Com efeito, o artigo 489, § 1º, inciso IV, do Novo Código de Processo Civil tem fundamento constitucional imediato no artigo 93, inciso IX, e no artigo 5º, inciso LV, da Constituição. O dispositivo também possui bases constitucionais mediatas, tais como os princípios democrático e republicano (art. 1º, caput e parágrafo único), o princípio da igualdade, aplicável aos jurisdicionados (art. 5º, caput), o princípio da inafastabilidade da tutela jurisdicional (art. 5º, inciso XXV), dentre outros.
Ademais, ainda que se pudesse identificar eventual colisão entre os princípios constitucionais em lume – o que inocorre, como se verá adiante, ante uma interpretação adequada do dispositivo – não se poderia afirmar, prima facie, a prevalência do princípio da razoável duração do processo frente aos demais princípios, de igual status constitucional.
Conquanto se admita que a regra prevista no art. 489, § 1º, inciso IV, implique maior exigência na motivação das decisões judiciais e, provavelmente, um acréscimo no tempo dedicado pelos julgadores em tal mister, a toda evidência, não resulta em vulneração do núcleo normativo do princípio da razoável duração do processo. Este resta preservado, sendo apenas objeto de redução proporcional do seu âmbito de aplicação, em prol da efetivação de princípios equivalentes, sem que haja o sacrifício integral de qualquer um deles. Trata-se de raciocínio corolário do postulado interpretativo constitucional da concordância prática ou da harmonização, considerando-se, ainda, a técnica de ponderação de interesses de Alexy, à luz do critério da proporcionalidade[4].

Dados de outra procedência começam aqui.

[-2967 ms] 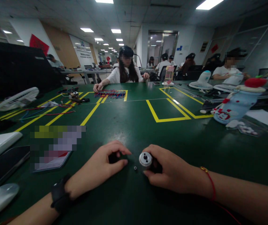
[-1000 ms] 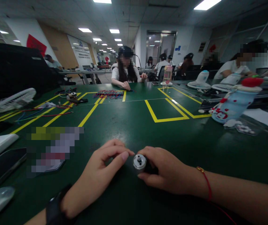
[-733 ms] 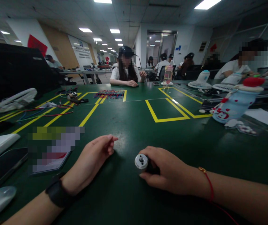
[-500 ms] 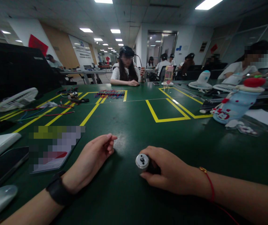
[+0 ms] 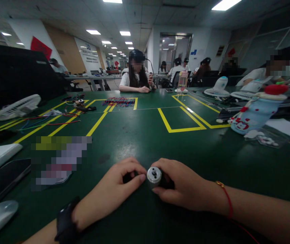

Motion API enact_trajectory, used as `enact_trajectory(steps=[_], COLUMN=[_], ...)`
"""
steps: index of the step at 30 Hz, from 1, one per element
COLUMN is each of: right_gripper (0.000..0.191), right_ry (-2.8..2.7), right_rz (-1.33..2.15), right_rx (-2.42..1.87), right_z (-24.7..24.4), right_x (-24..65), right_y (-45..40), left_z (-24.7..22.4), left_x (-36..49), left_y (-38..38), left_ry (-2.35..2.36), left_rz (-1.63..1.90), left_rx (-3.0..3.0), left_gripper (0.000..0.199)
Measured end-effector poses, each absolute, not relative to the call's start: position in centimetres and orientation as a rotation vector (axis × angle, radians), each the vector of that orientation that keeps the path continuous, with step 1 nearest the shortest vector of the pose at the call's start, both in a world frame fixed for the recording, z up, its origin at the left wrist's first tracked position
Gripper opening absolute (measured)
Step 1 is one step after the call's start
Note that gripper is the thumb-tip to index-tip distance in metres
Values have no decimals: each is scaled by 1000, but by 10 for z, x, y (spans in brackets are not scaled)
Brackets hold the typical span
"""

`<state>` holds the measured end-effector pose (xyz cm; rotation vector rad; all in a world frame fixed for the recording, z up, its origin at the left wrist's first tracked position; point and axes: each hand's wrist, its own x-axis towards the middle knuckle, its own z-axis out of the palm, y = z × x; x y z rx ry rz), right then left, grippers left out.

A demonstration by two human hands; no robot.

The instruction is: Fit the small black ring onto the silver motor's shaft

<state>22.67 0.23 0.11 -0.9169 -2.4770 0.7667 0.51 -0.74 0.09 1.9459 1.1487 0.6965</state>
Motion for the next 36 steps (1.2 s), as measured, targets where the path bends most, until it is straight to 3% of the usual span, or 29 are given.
enact_trajectory(steps=[6, 12, 21, 30, 36], right_gripper=[29, 26, 26, 28, 28], right_ry=[-2473, -2468, -2465, -2430, -2417], right_rz=[742, 722, 743, 794, 811], right_rx=[-881, -876, -897, -944, -956], right_z=[-1, -3, 0, 0, -1], right_x=[226, 226, 226, 227, 227], right_y=[2, 3, 1, 0, 0], left_z=[4, 9, 16, -7, -8], left_x=[16, 26, 17, -1, 0], left_y=[-23, -23, -17, -5, -3], left_ry=[1143, 1119, 1212, 1192, 1183], left_rz=[769, 937, 1082, 642, 624], left_rx=[2020, 2132, 1953, 2170, 2187], left_gripper=[34, 16, 11, 10, 10])
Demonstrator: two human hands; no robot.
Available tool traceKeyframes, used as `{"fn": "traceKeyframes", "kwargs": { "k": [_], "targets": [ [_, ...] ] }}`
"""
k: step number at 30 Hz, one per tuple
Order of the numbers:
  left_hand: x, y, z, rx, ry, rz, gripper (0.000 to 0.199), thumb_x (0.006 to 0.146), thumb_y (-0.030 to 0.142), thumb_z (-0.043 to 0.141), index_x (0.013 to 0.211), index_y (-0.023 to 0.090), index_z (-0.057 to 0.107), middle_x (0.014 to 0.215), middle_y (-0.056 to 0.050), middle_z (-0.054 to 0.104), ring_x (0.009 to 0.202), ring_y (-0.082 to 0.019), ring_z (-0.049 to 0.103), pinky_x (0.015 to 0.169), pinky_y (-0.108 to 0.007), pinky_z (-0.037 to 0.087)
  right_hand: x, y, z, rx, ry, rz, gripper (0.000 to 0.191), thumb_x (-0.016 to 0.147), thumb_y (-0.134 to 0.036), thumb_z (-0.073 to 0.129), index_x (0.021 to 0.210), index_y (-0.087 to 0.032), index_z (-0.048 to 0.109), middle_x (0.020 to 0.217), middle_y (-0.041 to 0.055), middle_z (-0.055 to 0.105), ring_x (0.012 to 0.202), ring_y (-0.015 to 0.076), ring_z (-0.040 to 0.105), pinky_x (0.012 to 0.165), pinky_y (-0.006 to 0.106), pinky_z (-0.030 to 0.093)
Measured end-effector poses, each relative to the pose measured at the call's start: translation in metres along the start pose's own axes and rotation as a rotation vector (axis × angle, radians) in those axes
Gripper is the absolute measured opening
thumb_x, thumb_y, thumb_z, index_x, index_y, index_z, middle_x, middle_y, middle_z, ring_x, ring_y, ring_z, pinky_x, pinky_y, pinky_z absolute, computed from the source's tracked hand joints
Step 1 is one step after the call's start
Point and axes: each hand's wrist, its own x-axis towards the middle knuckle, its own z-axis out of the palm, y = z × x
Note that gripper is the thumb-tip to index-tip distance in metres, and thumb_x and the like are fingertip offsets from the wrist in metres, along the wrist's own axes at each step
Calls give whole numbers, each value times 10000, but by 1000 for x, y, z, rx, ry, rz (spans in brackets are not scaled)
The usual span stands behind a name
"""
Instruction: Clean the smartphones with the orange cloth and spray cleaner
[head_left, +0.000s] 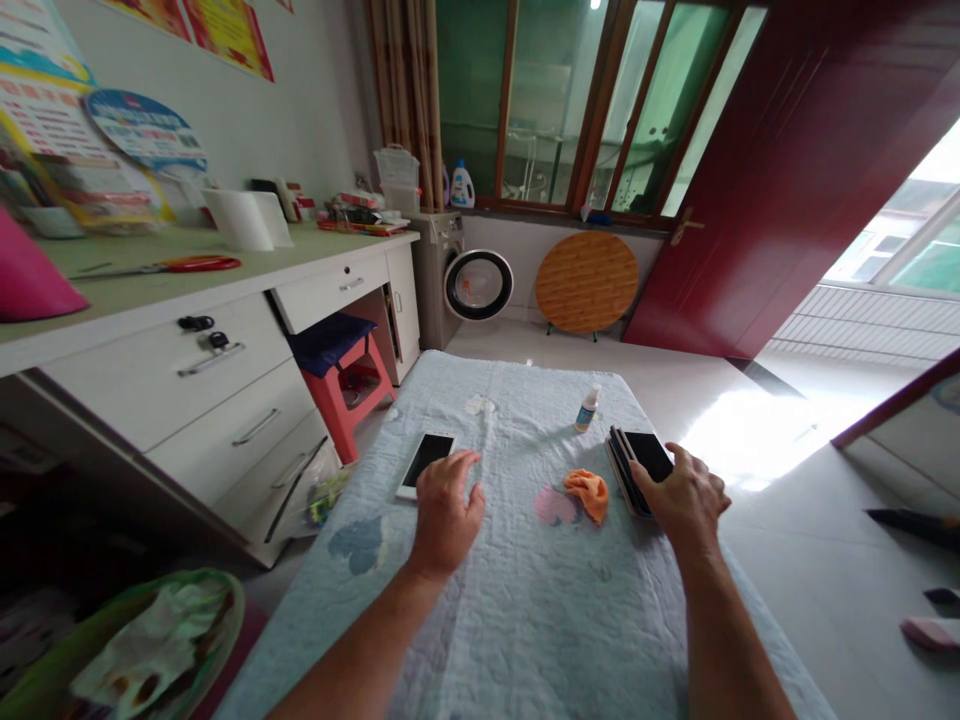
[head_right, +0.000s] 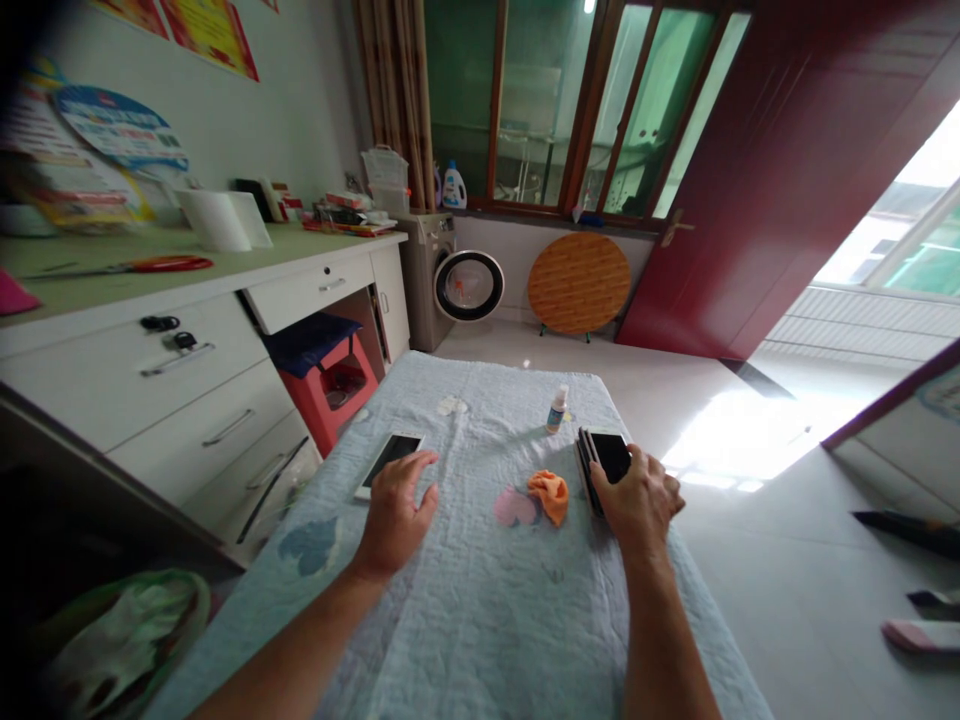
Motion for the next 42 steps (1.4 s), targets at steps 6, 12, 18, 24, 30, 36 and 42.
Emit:
{"fn": "traceKeyframes", "kwargs": {
  "k": [6,12,18,24,30,36,42],
  "targets": [
    [8,-22,-1,393,69,-193,457,761,231,608,1210,168,552,1357,-178,473,1216,-352,449,1016,-512,312,-19,-31,-4,329,211,-335,323,833,-338,480,1080,-167,597,1143,130,582,1068,271,498,953,424,354],
    [5,-37,1,567,-18,-319,524,793,304,581,1275,112,511,1347,-241,443,1218,-385,431,982,-543,318,-47,-59,6,461,30,-623,235,827,-209,484,1011,-191,629,1068,87,598,1008,233,517,921,397,416],
    [5,-39,-2,554,-91,-331,509,815,292,544,1288,111,491,1293,-213,499,1104,-349,519,912,-476,396,-46,-51,17,407,-45,-578,254,829,-211,484,1029,-178,637,1069,97,595,1004,241,515,904,396,437],
    [10,-41,-5,469,-90,-335,513,775,299,573,1251,119,502,1127,-155,604,1041,-313,561,897,-411,413,-50,-47,31,294,-159,-534,395,783,-155,470,1157,-146,598,1158,109,577,1046,245,495,938,383,415],
    [12,-45,-3,422,-81,-320,565,706,308,606,1235,138,507,1091,-141,629,1012,-307,582,900,-408,397,-53,-47,33,222,-301,-535,420,782,-130,472,1185,-122,588,1102,111,613,1024,244,502,915,343,391],
    [14,-39,-5,385,-84,-283,554,678,275,601,1209,138,519,1057,-133,649,1002,-303,591,909,-408,378,-51,-47,32,220,-354,-531,327,801,-123,476,1087,-158,629,1031,89,630,981,226,515,850,303,380],
    [13,-24,-2,313,-79,-179,581,647,240,612,1203,113,501,1038,-120,665,967,-288,606,894,-384,398,-51,-51,25,197,-391,-509,263,797,-125,502,1011,-164,650,1010,87,624,935,213,507,834,283,351]
  ]
}}
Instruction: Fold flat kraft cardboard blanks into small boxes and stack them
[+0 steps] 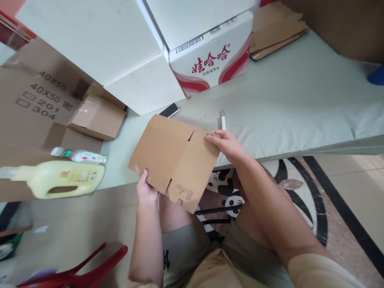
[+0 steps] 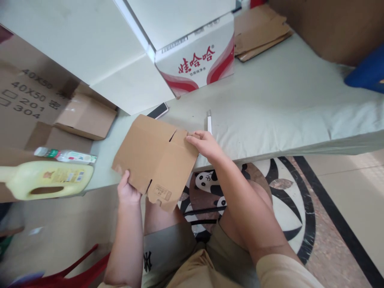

A par disso, sob o viés pragmático, não se concorda com a afirmativa de que a regra implica efetivo comprometimento à celeridade do processo.
O tempo dedicado à qualificação da fundamentação das decisões poderá, por exemplo, ser compensado pela menor incidência recursal, especialmente em relação a recursos meramente prequestionatórios, a fim de viabilizar os recursos especial e extraordinário.
Demais disso, acredita-se que o problema da lentidão dos processos no Judiciário decorre menos da extensão da fundamentação das suas sentenças, e mais da multiplicidade de processos. Mais que a demora na prolação de decisões no Judiciário, há demora no trâmite processual. E isso não restará prejudicado pela nova regra. Ao revés, a qualificação da motivação conferirá maior garantia de correção e continuidade do trâmite processual.
De outro lado, como se verá no tópico subsequente, há inúmeras particularidades sobre a regra em questão que não vêm sendo consideradas pelos seus críticos. Como se analisará, a regra tem uma série de mitigações ínsitas, e outras decorrentes, que tornam seu cumprimento bem menos traumático ou revolucionário do que vem sendo apregoado.
Desde que adequadamente compreendida, a regra em tela não prejudicará o andamento e a celeridade dos julgamentos, e, ao contrário, qualificará e otimizará a prestação jurisdicional, permeada pela concretização de garantias fundamentais processuais.
4. Das limitações ínsitas à regra:
Consoante se anunciou anteriormente, passa-se à análise das peculiaridades da regra prevista no art. 489, § 4º, inciso IV, do Novo Código de Processo Civil, as quais reduzem o seu âmbito de aplicação, mitigando o risco de comprometimento à celeridade dos julgamentos.
Inicialmente, pondere-se que o dispositivo em questão não torna obrigatório o enfrentamento de simplesmente “todos” os argumentos deduzidos por qualquer das partes. Em verdade, prevê o dever de análise de todos os argumentos deduzidos no processo “capazes de, em tese, infirmar a conclusão adotada pelo julgador”. Trata-se de particularidade relevante, que possui uma série de corolários práticos.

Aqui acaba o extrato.